Der künftige Patriarch von Sankt Markus wurde am 25. Mai 1953 in Genua geboren. Er stammt aus der Schule von Giuseppe Kardinal Siri, der von 1946-1986 Erzbischof von Genua war. Msgr. Moraglia gilt als „Sirianer“ und „Ratzingerianer“.

Msgr. Moraglia wurde 1977 von Kardinal Siri zum Priester geweiht. Er gilt als herausragender Theologe. Der Dogmatiker befindet sich in Übereinstimmung mit Papst Benedikt XVI.. „Ratzingerianer“ ist Msgr. Moraglia nicht nur in theologischer, sondern auch in liturgischer Hinsicht. Er lehrte Christologie, christliche Anthropologie, Sakramentenkunde und Theologiegeschichte an der Theologischen Fakultät Norditaliens. 2003 wurde er Consultor der Kleruskongregation an der Römischen Kurie. Ab 2005 befaßte er sich in einer Lehrveranstaltung mit dem Thema „Vernunft und Glaube im Christentum“. 2007 berief ihn Papst Benedikt XVI. zum Bischof der Diözese La Spezia in Ligurien. Er hat die Aufsicht über die Medien der italienischen Bischofskonferenz inne.

Als Bischof äußerte er sich mehrfach zu sozialen Fragen und stand in der Finanzkrise vor allem den arbeitslos Gewordenen seiner Diözese bei. Die im vergangenen Jahr von Unwettern heimgesuchten Orten seines Bistums besuchte er einzeln und schickte die Seminaristen hinaus, bei den Rettungs- und Aufräumaktionen mitzuhelfen. „Das ist eine Schule für das Leben“, kommentierte er den Auftrag. Die Ernennung wird in Kreisen romtreuer und traditionsverbundener Christen begrüßt.

Wie der Vatikanist Andrea Tornielli schreibt, wurde die Ernennung nicht im Plenum der Bischofskongregation besprochen. Der Präfekt der Kongregation, Marc Kardinal Ouellet und der neue Apostolische Nuntius in Italien, Msgr.
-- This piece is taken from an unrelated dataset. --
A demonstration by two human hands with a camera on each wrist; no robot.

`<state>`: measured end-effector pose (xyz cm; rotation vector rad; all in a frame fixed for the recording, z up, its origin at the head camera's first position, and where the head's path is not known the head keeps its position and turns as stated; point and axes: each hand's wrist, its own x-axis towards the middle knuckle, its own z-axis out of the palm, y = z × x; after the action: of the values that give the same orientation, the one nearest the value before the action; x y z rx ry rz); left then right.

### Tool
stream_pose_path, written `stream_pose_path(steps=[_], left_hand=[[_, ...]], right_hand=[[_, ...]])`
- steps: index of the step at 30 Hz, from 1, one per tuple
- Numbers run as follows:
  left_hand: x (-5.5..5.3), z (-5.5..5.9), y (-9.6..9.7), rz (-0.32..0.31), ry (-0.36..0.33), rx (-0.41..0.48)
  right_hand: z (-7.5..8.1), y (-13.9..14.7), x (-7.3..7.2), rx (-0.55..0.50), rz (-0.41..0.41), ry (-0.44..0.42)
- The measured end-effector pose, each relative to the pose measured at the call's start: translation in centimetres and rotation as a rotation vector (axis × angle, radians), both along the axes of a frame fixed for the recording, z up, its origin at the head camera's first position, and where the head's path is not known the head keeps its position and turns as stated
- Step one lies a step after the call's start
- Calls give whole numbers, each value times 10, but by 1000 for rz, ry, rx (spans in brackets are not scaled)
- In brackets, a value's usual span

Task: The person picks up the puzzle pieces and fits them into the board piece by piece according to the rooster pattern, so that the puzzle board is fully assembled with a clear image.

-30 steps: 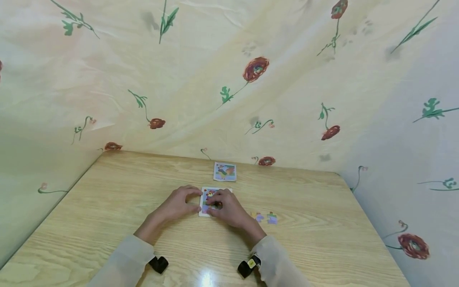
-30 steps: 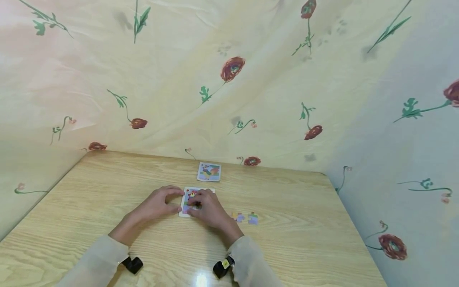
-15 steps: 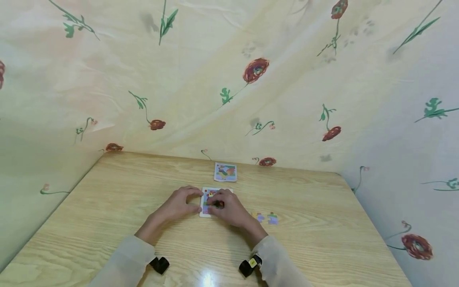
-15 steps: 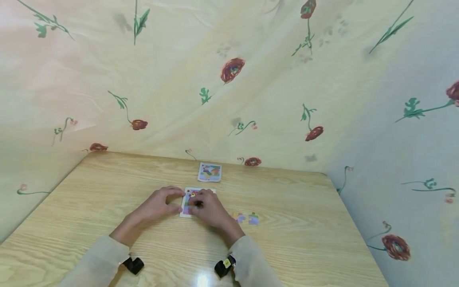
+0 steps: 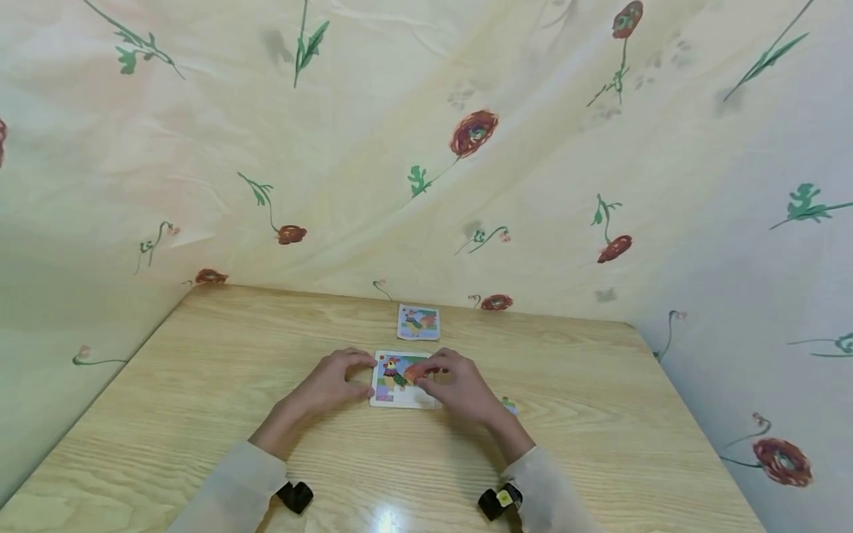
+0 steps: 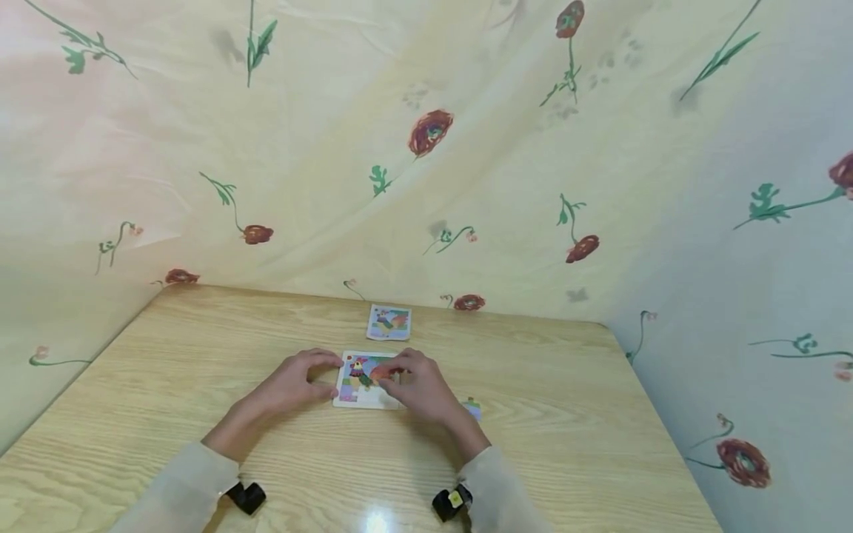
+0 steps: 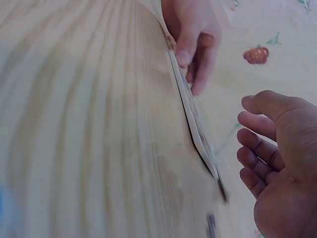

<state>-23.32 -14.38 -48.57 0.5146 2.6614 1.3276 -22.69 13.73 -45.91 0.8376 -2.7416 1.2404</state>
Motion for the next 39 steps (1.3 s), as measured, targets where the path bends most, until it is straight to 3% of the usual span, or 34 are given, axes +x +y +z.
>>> stream_pose_path(steps=[7,14,21,24,33,39], left_hand=[[0,0,0,-3,-3,26],[-1,-1,1,-9,-4,24],[0,1,1,2,-30,28],[0,1,1,4,-20,26],[-2,-2,2,7,-6,25],[-2,-2,2,0,-9,32]], right_hand=[[3,33,5,-6,-40,36],[-1,69,13,54,-91,26],[-5,96,18,78,-86,58],[-8,103,18,89,-90,73],[-16,109,15,150,-111,-24],[-18,109,14,156,-106,-31]])
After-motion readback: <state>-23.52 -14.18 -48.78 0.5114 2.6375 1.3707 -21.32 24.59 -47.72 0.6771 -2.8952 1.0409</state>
Adriano Bernardini, im Amt seit November 2011, hatten die Ernennung soweit vorbereitet, daß Papst Benedikt XVI. direkt eine Entscheidung traf. Die entscheidende Empfehlung kam durch den emeritierten Erzbischof von Bologna, Giacomo Kardinal Biffi, berichtete der Vatikanist Paolo Rodari. Sieben Monate war der Patriarchenstuhl vakant, nachdem der Papst den Patriarchen Angelo Kardinal Scola im Juni 2011 zum neuen Erzbischof von Mailand ernannt hatte. Bei den sieben letzten Konklave wurden drei Patriarchen von Venedig zu Päpsten gewählt.